1.5 implementation principle of redirection

The essence of redirection is to modify the content of struct file * corresponding to the subscript of the file descriptor. There are two modification methods:

• Indirect modification: close the file descriptor you want to redirect to before opening the file, so that the later opened file will be assigned to the file descriptor you just closed.
• Direct modification: directly modify the value corresponding to the subscript of the file descriptor through the dup2 function.

PS: the following examples implement redirection by indirect modification.

Output redirection

Output redirection is to output what we should have output to one file to another file.
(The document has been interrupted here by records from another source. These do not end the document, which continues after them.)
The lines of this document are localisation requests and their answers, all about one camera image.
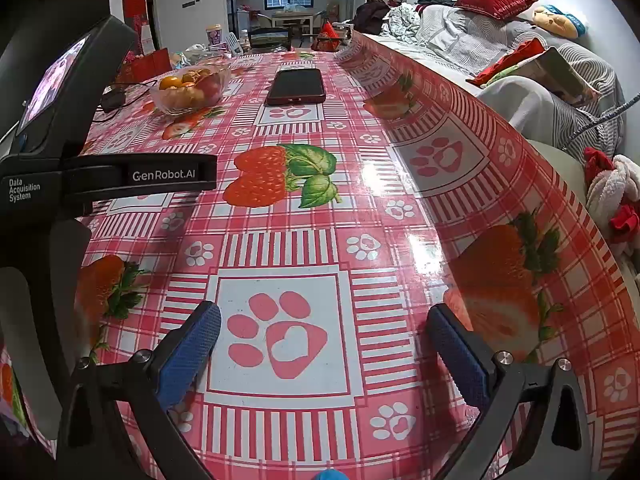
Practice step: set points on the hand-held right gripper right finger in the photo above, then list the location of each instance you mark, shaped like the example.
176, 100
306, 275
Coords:
460, 360

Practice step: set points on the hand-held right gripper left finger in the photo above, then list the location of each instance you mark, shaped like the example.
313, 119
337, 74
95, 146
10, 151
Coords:
192, 355

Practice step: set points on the clear glass bowl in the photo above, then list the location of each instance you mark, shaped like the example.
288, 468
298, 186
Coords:
192, 105

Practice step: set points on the person's right hand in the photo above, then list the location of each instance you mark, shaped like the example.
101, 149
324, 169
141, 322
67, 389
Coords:
325, 475

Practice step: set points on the black power adapter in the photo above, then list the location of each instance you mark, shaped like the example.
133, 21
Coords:
112, 101

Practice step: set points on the red gift box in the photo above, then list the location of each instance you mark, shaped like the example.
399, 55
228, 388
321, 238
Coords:
145, 66

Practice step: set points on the clear plastic bag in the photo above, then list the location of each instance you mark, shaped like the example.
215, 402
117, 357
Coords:
200, 54

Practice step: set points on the red checked strawberry tablecloth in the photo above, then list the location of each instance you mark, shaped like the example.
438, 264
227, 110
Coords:
350, 220

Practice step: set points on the purple lidded cup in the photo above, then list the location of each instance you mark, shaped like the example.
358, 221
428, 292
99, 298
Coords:
215, 35

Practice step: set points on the red and white fluffy cloth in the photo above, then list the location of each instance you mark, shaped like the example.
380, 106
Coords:
612, 190

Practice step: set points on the black rectangular box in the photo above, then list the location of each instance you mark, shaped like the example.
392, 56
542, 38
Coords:
267, 37

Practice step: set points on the dark red smartphone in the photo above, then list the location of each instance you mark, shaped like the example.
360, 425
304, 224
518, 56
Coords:
296, 86

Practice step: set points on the grey striped sofa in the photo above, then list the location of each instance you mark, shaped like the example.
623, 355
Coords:
525, 105

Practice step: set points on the white dining table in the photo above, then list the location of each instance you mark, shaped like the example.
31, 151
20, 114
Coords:
292, 16

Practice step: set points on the red bag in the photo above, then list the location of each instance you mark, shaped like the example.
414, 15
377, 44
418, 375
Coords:
327, 39

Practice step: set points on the open magazine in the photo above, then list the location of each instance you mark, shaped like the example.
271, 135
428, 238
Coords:
560, 77

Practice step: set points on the red cushion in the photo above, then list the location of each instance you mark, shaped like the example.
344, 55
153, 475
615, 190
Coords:
505, 62

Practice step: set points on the dark clothes pile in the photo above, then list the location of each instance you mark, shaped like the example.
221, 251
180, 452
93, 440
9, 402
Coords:
370, 16

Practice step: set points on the patterned crumpled blanket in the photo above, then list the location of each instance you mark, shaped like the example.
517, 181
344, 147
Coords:
400, 19

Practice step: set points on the plush dog pillow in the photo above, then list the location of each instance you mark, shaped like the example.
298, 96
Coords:
555, 20

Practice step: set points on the red embroidered pillow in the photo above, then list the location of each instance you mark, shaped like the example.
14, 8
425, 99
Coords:
495, 2

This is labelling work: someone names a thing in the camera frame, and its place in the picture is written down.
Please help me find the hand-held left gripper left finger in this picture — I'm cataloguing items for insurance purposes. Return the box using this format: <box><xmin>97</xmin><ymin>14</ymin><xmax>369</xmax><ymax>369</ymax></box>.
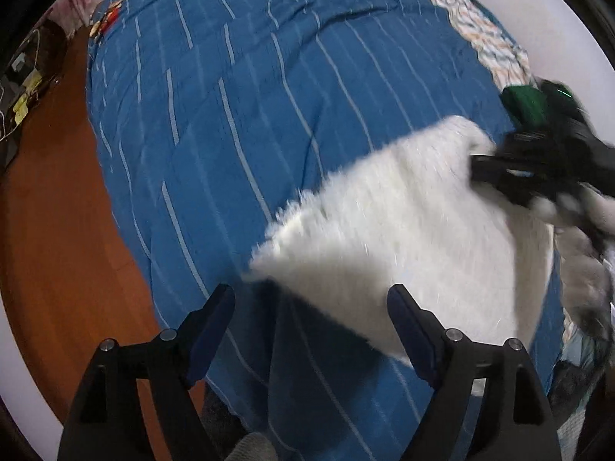
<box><xmin>58</xmin><ymin>283</ymin><xmax>236</xmax><ymax>461</ymax></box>

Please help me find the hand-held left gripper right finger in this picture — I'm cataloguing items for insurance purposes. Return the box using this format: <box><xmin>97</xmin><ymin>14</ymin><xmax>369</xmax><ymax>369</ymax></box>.
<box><xmin>387</xmin><ymin>284</ymin><xmax>563</xmax><ymax>461</ymax></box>

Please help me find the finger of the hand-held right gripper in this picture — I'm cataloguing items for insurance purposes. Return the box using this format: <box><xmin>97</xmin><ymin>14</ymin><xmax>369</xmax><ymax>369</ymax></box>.
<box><xmin>470</xmin><ymin>151</ymin><xmax>534</xmax><ymax>190</ymax></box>

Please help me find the white fuzzy jacket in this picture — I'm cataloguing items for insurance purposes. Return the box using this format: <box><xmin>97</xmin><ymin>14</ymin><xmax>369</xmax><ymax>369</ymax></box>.
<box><xmin>250</xmin><ymin>115</ymin><xmax>558</xmax><ymax>366</ymax></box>

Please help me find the person's left forearm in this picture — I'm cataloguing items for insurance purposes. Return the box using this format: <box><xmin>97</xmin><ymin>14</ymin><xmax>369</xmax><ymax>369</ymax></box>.
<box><xmin>226</xmin><ymin>432</ymin><xmax>278</xmax><ymax>461</ymax></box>

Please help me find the folded green striped sweater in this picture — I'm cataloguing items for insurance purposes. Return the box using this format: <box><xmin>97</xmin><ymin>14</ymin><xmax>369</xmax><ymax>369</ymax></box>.
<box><xmin>500</xmin><ymin>85</ymin><xmax>549</xmax><ymax>128</ymax></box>

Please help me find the person's dark garment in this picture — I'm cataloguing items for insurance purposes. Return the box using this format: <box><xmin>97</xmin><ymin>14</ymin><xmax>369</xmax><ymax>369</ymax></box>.
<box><xmin>202</xmin><ymin>377</ymin><xmax>246</xmax><ymax>447</ymax></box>

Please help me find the blue striped bed sheet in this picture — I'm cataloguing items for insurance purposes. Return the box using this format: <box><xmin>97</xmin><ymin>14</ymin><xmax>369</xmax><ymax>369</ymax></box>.
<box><xmin>86</xmin><ymin>0</ymin><xmax>568</xmax><ymax>461</ymax></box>

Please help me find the dark cluttered desk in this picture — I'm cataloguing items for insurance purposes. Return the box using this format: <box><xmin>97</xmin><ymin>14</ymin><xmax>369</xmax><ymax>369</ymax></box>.
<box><xmin>0</xmin><ymin>19</ymin><xmax>65</xmax><ymax>169</ymax></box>

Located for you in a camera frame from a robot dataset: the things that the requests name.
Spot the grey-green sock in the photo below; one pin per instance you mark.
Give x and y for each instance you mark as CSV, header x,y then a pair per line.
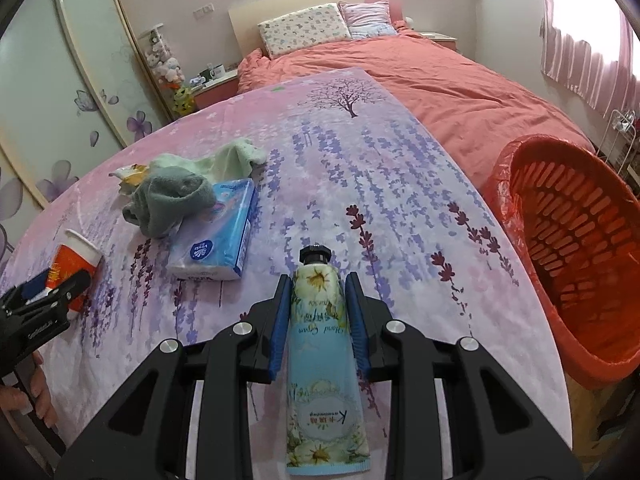
x,y
165,200

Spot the floral hand cream tube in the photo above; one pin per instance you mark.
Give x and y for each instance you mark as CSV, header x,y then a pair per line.
x,y
325,360

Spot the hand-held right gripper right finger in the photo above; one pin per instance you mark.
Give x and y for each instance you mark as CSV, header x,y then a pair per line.
x,y
357,330

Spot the wardrobe with floral glass doors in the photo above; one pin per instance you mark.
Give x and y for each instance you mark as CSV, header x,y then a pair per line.
x,y
75,70

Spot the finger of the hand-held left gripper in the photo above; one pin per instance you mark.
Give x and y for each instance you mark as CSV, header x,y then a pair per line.
x,y
30,290
70,292

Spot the person's left hand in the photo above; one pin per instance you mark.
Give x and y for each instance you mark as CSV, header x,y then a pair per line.
x,y
42,395

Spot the clear tube of plush toys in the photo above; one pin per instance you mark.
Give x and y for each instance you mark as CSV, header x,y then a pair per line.
x,y
162,60

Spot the yellow green plush toy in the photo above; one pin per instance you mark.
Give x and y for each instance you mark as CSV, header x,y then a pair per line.
x,y
182,100

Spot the blue tissue packet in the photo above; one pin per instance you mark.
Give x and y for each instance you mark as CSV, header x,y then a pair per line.
x,y
215,240

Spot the small white round object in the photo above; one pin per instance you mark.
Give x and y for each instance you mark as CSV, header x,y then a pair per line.
x,y
410,22

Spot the coral pink duvet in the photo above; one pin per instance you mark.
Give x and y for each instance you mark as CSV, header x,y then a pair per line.
x,y
450,90

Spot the pink striped pillow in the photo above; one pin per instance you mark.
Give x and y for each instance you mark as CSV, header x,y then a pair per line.
x,y
370,20

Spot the orange plastic basket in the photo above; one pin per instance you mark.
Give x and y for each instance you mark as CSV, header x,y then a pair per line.
x,y
575,240

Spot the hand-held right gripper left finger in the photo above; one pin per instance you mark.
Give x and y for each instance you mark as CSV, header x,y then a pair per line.
x,y
277,330

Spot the beige wooden headboard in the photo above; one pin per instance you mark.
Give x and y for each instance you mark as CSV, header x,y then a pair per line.
x,y
280,7

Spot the pink nightstand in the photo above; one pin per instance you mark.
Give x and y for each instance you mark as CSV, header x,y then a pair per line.
x,y
215,92
445,42

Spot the floral printed tablecloth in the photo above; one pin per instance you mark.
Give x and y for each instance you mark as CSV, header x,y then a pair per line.
x,y
375,185

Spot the white wall socket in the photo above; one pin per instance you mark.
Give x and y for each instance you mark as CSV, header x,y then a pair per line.
x,y
203,9

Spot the white floral pillow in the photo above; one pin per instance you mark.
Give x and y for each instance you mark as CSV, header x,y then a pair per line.
x,y
305,27

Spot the white mug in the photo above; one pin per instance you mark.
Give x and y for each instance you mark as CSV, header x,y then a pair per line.
x,y
216,72

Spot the pink curtain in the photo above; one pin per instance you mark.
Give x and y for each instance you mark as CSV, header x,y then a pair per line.
x,y
575,60

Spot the orange white paper cup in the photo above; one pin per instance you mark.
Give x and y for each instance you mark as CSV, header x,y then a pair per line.
x,y
75,260

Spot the yellow snack wrapper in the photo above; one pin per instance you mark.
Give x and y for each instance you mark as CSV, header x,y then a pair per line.
x,y
131,176

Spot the light green cloth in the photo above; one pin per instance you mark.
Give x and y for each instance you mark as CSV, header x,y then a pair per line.
x,y
225,157

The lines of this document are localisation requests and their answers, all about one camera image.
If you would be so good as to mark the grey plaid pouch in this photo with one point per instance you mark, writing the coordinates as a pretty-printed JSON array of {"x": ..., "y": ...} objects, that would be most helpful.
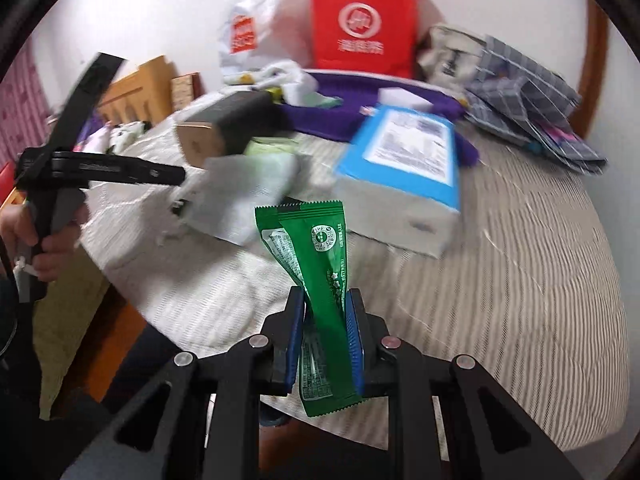
[{"x": 505, "y": 75}]

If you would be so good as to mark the white sponge block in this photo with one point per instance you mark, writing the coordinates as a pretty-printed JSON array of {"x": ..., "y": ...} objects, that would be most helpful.
[{"x": 405, "y": 99}]

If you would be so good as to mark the beige canvas bag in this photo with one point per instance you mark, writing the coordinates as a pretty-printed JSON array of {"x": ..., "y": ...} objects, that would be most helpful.
[{"x": 445, "y": 55}]

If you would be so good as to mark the person's left hand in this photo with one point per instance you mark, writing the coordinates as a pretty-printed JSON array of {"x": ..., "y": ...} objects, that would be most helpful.
[{"x": 55, "y": 255}]

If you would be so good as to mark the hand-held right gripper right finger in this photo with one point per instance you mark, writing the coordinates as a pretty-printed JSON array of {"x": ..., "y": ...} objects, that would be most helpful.
[{"x": 356, "y": 340}]

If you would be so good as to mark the wooden headboard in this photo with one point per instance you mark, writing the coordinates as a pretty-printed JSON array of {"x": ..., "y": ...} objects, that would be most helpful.
[{"x": 140, "y": 90}]

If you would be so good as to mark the purple towel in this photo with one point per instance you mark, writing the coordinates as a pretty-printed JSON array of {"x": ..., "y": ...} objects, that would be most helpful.
[{"x": 325, "y": 122}]

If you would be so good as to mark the brown wooden door frame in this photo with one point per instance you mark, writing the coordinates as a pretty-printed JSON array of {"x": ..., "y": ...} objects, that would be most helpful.
[{"x": 595, "y": 85}]

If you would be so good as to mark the olive bed sheet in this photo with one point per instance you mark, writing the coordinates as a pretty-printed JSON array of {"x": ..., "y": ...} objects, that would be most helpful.
[{"x": 70, "y": 320}]

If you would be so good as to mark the grey plaid bag with star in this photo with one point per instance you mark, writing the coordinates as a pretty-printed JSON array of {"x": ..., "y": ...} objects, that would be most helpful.
[{"x": 500, "y": 120}]

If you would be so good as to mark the pink patterned curtain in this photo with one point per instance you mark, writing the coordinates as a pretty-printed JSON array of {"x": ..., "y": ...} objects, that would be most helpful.
[{"x": 20, "y": 110}]

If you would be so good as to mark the green snack packet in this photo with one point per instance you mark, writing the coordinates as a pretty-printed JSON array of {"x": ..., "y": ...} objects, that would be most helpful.
[
  {"x": 275, "y": 240},
  {"x": 325, "y": 260}
]

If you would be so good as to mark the white plastic shopping bag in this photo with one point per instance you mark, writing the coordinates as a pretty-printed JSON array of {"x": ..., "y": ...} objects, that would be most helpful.
[{"x": 280, "y": 35}]

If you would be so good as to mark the red paper bag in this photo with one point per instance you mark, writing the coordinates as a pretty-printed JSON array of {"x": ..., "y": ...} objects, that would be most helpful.
[{"x": 325, "y": 10}]

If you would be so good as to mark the patterned book box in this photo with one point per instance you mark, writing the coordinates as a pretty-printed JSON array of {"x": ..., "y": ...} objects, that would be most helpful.
[{"x": 185, "y": 90}]

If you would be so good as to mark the blue shoe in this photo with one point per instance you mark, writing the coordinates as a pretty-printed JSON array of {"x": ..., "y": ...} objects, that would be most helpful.
[{"x": 272, "y": 417}]

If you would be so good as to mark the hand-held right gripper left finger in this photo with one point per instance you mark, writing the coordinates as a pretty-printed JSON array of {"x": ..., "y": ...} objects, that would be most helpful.
[{"x": 295, "y": 340}]

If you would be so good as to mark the blue tissue pack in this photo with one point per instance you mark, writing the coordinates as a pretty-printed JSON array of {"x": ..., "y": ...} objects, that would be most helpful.
[{"x": 400, "y": 170}]

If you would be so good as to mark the pile of clothes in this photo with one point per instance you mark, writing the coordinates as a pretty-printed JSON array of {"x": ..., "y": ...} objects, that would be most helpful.
[{"x": 125, "y": 132}]

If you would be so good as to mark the light green tissue packet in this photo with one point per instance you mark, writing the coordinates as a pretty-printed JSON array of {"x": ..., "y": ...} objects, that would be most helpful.
[{"x": 272, "y": 149}]

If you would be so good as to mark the dark green box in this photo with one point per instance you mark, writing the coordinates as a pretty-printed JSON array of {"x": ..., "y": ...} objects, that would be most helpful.
[{"x": 235, "y": 115}]

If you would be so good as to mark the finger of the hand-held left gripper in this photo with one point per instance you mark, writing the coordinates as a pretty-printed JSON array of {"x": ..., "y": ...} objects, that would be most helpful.
[
  {"x": 125, "y": 172},
  {"x": 90, "y": 95}
]

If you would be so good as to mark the clear plastic pouch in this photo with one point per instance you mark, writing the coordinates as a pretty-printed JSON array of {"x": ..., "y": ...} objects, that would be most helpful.
[{"x": 235, "y": 190}]

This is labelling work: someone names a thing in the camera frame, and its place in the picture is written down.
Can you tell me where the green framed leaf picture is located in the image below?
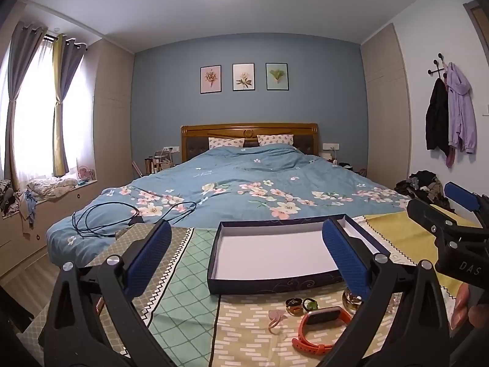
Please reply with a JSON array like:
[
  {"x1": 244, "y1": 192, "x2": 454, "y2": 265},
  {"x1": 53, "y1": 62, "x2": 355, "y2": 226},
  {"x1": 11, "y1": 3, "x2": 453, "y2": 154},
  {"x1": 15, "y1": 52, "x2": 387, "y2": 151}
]
[{"x1": 266, "y1": 63, "x2": 290, "y2": 90}]

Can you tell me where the dark blue shallow box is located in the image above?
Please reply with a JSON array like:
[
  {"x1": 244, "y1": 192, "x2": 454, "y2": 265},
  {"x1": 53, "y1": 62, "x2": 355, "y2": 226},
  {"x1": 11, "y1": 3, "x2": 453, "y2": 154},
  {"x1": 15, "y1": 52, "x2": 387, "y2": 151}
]
[{"x1": 206, "y1": 214, "x2": 391, "y2": 296}]

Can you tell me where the dotted white pillow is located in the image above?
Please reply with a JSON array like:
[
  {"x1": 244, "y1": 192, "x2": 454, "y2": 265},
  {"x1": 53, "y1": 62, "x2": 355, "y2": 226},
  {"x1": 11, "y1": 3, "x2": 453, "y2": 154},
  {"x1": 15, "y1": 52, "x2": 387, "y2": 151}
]
[
  {"x1": 257, "y1": 134, "x2": 295, "y2": 146},
  {"x1": 208, "y1": 137, "x2": 245, "y2": 150}
]

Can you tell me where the bedside table with bottles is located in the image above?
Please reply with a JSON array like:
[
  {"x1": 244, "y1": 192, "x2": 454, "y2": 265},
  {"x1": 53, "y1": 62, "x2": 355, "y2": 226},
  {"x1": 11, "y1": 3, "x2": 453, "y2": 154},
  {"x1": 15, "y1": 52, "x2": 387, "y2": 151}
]
[{"x1": 144, "y1": 149, "x2": 176, "y2": 174}]

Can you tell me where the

For example, the content that should be output to the display is finally output to the file log Txt: at the beginning, we close the file (i.e. standard output) pointed to by the No. 1 file descriptor, and then open a new file log.txt, so that the file descriptor assigned to log.txt is 1, and then use write to write to the file pointed to by the No. 1 file descriptor, so that the content will not be written to the display, but will be written to log and TXT.

void test()    
{    
   close(1);    
   umask(0);    
   int fd = open("log.txt", O_WRONLY|O_CREAT, 0664); 
   // Call the write function of the c interface   
   printf("hello world");                                                                                                              
 }    

After running the program, nothing is output on the screen. Let's take a look at log Txt found content written:

Append redirection

The only difference between append redirection and output redirection is that output redirection is overlay output data, while append redirection is append output data.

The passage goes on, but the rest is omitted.